Until recently, there was a major disincentive for grandparents to open a 529 plan because, when a student received funds from it, they had to report the funds as untaxed income on their Free Application for Federal Student Aid (FAFSA) form. As a result, the income from a grandparent-owned 529 plan could reduce the amount of financial aid the student qualified for. The same was true of parent-owned 529 plans, but the maximum reduction amount was significantly lower than the one from grandparent-owned plans.
FAFSA Changes and Grandparents
The FAFSA Simplification Act, signed into law in late 2020, made several changes to the Higher Education Act of 1965, including changes to the FAFSA form. One of the changes is that students will no longer have to disclose cash support on their FAFSA form.
The upshot for grandparents is that they no longer have to worry about the financial aid trap previously associated with grandparent-owned 529 accounts.[6] They can use a 529 account to help pay for their grandchild’s education without concerns that it will harm financial aid eligibility.

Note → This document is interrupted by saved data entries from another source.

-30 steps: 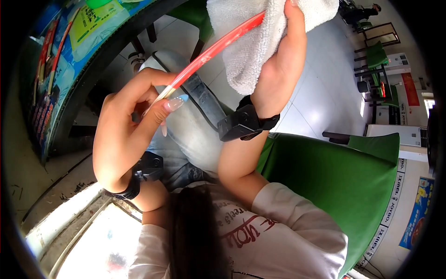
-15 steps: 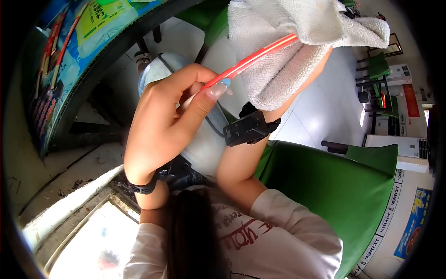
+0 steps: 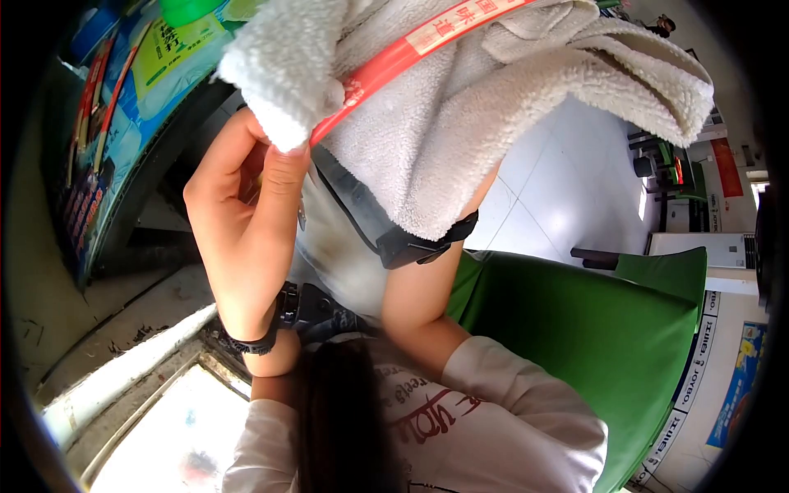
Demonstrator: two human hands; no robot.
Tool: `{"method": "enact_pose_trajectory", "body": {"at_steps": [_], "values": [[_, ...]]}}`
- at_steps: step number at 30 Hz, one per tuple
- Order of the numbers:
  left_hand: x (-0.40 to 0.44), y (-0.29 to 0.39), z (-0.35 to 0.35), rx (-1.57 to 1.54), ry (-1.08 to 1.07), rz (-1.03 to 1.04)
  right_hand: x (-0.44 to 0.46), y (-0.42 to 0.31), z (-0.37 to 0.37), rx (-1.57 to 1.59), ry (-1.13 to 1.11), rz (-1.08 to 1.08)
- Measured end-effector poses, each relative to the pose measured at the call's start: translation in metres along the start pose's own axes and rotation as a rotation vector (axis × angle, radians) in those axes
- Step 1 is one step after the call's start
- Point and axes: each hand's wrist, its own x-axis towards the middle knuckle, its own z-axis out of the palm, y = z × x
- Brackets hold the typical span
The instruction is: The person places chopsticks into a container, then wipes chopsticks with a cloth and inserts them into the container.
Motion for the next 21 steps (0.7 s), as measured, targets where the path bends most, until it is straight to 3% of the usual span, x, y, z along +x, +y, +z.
{"method": "enact_pose_trajectory", "body": {"at_steps": [7,12,14,15,17,19,21], "values": [[-0.002,0.0,0.005,-0.003,-0.033,-0.004,-0.011,-0.036,0.042,-0.027,-0.108,0.046],[-0.002,0.005,0.0,0.065,-0.146,-0.035,-0.019,-0.044,0.102,0.135,0.098,-0.179],[0.001,0.001,-0.004,0.119,-0.217,-0.023,-0.011,-0.034,0.088,0.001,0.141,-0.286],[0.003,0.0,-0.005,0.135,-0.264,-0.009,-0.013,-0.038,0.069,-0.097,0.125,-0.18],[0.007,0.002,-0.01,0.244,-0.387,-0.003,-0.011,-0.057,0.072,0.159,-0.024,-0.073],[0.007,0.0,-0.011,0.26,-0.4,0.029,-0.009,-0.062,0.103,0.174,0.228,-0.11],[0.007,0.0,-0.011,0.255,-0.39,0.033,-0.003,-0.051,0.091,0.058,0.311,-0.173]]}}
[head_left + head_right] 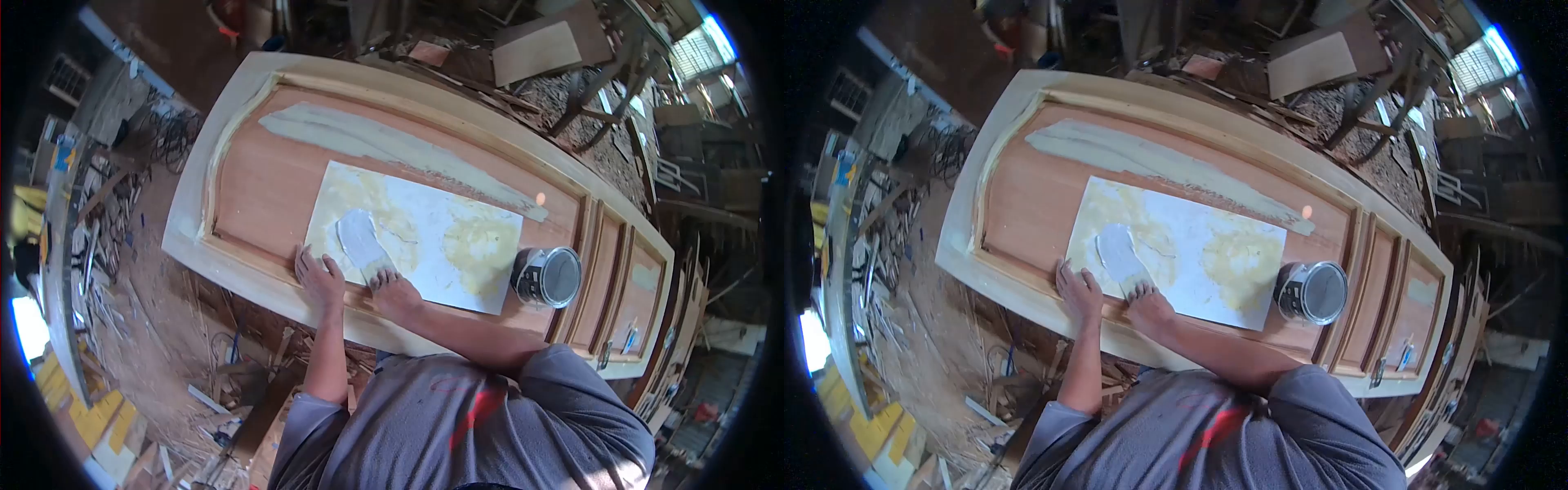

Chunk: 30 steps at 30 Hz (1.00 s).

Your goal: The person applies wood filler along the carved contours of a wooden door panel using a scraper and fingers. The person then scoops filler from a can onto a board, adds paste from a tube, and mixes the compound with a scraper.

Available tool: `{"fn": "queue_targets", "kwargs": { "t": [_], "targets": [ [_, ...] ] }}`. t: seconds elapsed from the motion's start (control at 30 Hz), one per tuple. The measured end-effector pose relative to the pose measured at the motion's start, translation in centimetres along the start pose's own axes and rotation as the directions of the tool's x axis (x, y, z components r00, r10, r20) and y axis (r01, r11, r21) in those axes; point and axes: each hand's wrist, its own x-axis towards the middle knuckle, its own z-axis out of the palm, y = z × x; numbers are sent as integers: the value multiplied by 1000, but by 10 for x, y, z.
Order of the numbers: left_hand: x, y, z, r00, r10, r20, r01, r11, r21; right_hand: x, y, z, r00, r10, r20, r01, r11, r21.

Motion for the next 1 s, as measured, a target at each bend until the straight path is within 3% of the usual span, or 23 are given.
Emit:
{"fn": "queue_targets", "kwargs": {
  "t": [0.1, 0.13, 0.17, 0.2, 0.23, 0.27, 0.3, 0.33, 0.43, 0.47, 0.5, 0.57, 0.6, 0.67, 0.77, 0.83, 0.87, 0.93, 1.0],
  "targets": [
    [0, -1, 3, 999, 28, -20, -28, 999, 20, -50, 25, -97, 976, -12, 217, -43, 969, 245],
    [-1, 2, 2, 999, 36, -23, -35, 999, 34, -67, 46, -78, 992, 33, 125, -62, 971, 232],
    [-2, 2, 2, 999, 42, -18, -41, 998, 44, -94, 62, -75, 977, 133, -167, -50, 902, 428],
    [-3, 2, 2, 999, 50, -16, -49, 997, 53, -114, 78, -91, 967, 234, -101, -166, 879, 447],
    [-3, 3, 2, 998, 60, -15, -59, 996, 60, -138, 95, -106, 944, 281, -174, -154, 839, 521],
    [-3, 3, 3, 998, 52, -24, -51, 996, 68, -165, 112, -109, 876, 397, -276, -110, 720, 685],
    [-5, 3, 3, 998, 50, -29, -47, 996, 70, -196, 126, -124, 844, 527, -102, -293, 611, 736],
    [-7, 2, 3, 998, 50, -33, -47, 996, 72, -226, 139, -126, 777, 619, -111, -281, 500, 819],
    [-9, 7, 1, 1000, -10, -15, 12, 993, 117, -319, 175, -90, 639, 757, -135, -12, 186, 983],
    [-6, 4, -3, 999, -43, -11, 44, 989, 144, -346, 178, -85, 586, 804, -97, 74, 65, 995],
    [2, -20, 9, 990, -140, 3, 140, 988, -61, -364, 177, -79, 538, 841, -50, 169, -50, 984],
    [31, -85, 48, 940, -322, 112, 338, 834, -436, -388, 172, -65, 353, 935, 6, 385, -151, 911],
    [45, -91, 39, 942, -278, 189, 327, 886, -329, -399, 169, -57, 262, 964, 52, 490, -179, 853],
    [68, -91, 17, 916, -208, 343, 258, 960, -107, -426, 174, -30, 217, 971, 100, 538, -205, 817],
    [75, -110, 2, 881, -100, 463, 270, 909, -318, -446, 170, -12, 108, 982, 154, 572, -188, 798],
    [56, -107, -16, 898, -165, 409, 368, 791, -489, -450, 177, 19, 51, 979, 197, 599, -187, 779],
    [43, -105, -29, 901, -203, 384, 404, 716, -569, -455, 179, 34, 70, 976, 206, 609, -206, 766],
    [17, -107, -59, 829, -275, 487, 556, 497, -666, -456, 182, 58, 65, 973, 220, 622, -212, 754],
    [-17, -114, -82, 813, -263, 519, 578, 477, -662, -458, 180, 68, 48, 970, 238, 644, -213, 735]
  ]
}}
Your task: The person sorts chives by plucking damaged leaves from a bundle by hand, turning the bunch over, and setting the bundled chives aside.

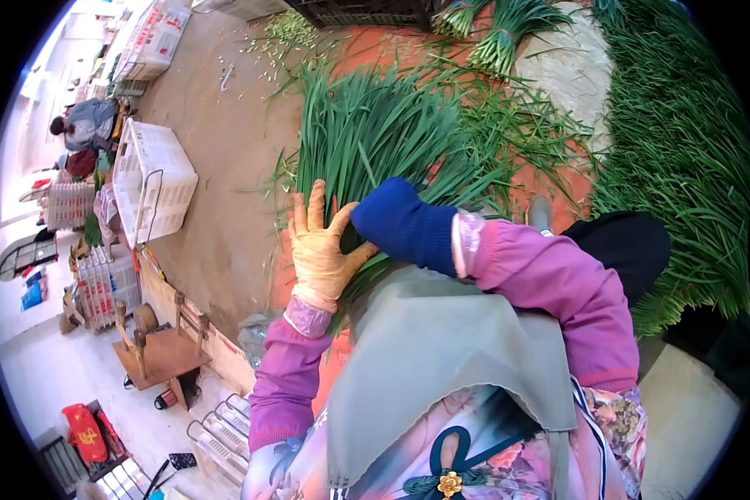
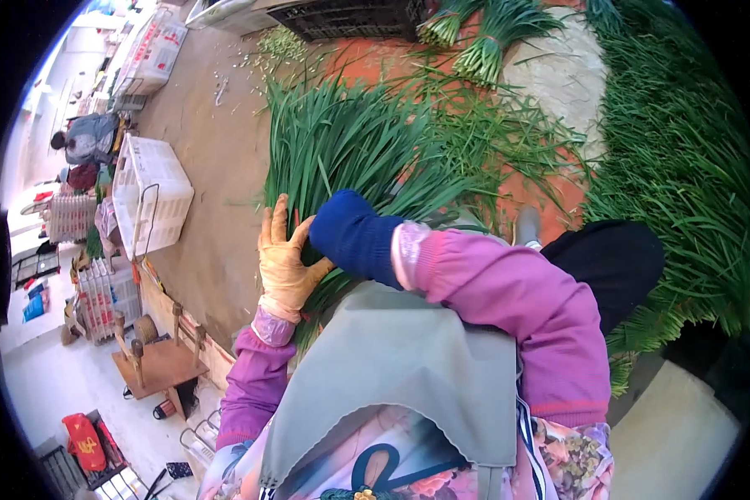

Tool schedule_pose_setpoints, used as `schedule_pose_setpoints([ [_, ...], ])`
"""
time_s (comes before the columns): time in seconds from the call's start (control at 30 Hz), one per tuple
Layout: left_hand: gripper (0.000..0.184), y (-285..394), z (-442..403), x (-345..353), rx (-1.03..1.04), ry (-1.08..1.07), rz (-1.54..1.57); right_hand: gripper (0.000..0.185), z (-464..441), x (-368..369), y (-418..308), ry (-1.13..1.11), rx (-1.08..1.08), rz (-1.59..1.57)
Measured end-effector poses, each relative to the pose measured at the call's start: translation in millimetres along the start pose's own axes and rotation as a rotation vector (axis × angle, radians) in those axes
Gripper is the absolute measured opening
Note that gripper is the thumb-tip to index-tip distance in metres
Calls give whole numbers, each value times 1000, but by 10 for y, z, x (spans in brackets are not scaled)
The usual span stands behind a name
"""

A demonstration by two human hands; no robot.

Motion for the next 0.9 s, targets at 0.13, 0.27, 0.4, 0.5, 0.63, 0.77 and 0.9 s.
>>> schedule_pose_setpoints([
  [0.13,66,1,12,-13,13,-7,-28,12,-23,-7,-76,25,-92,28],
  [0.27,67,-22,28,-18,12,21,-22,11,9,-155,138,164,-23,-319],
  [0.4,62,-66,60,-59,16,45,71,16,357,-600,931,553,319,-1443],
  [0.5,62,-176,98,-20,23,60,134,22,885,-864,1496,578,514,-1072],
  [0.63,62,-278,158,21,26,56,255,41,1438,-934,1764,535,523,45],
  [0.77,63,-344,189,36,8,32,296,47,1374,-901,1474,424,474,-89],
  [0.9,64,-410,220,35,-4,30,332,42,1064,-786,1202,344,407,-53],
])
Point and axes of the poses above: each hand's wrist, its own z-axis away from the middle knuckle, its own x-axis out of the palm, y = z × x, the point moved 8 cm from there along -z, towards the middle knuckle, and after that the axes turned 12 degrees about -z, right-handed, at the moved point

Importantly, income reporting changes are not yet in effect. Until they are, money from grandparent 529 plans may count as untaxed income on a student’s FAFSA form. The Department of Education announced in the summer of 2021 that full implementation of FAFSA changes, originally scheduled for the 2023–24 school year, will be delayed until the 2024–25 school year.
This delay should not affect plans to fund a grandchild’s education, because the funds in a grandparent-owned 529 plan come into play only when they are released. Therefore, grandparents can continue to put money into a 529 plan without affecting student aid eligibility.
In the meantime, grandparents will want to pay attention to when the new FAFSA rules take effect. They should also keep in mind that a grandparent 529 plan will still be considered on the College Scholarship Service Profile—an additional financial aid form used by a small number of private colleges.
Other Benefits of 529 Plans
A 529 plan can fund more than just tuition. Qualified expenses include fees, books, supplies, equipment such as computers and printers, software, and internet access. In addition, students living off campus may use the funds to pay for rent, utilities, and food. And a 529 plan does not even have to be for higher education: tuition for primary or secondary school qualifies as well.
Leaving a legacy in the form of education funding is its own reward, but 529 plans provide financial benefits to both grandkids and grandparents, including the following:
- Investment earnings and withdrawals from a 529 plan are tax-free if they go towards qualified educational expenses.
- The money from a 529 plan can be used for non–education-related expenses. The money withdrawn is subject to a 10 percent penalty and taxes on the investment gain but the money can be tapped in an emergency.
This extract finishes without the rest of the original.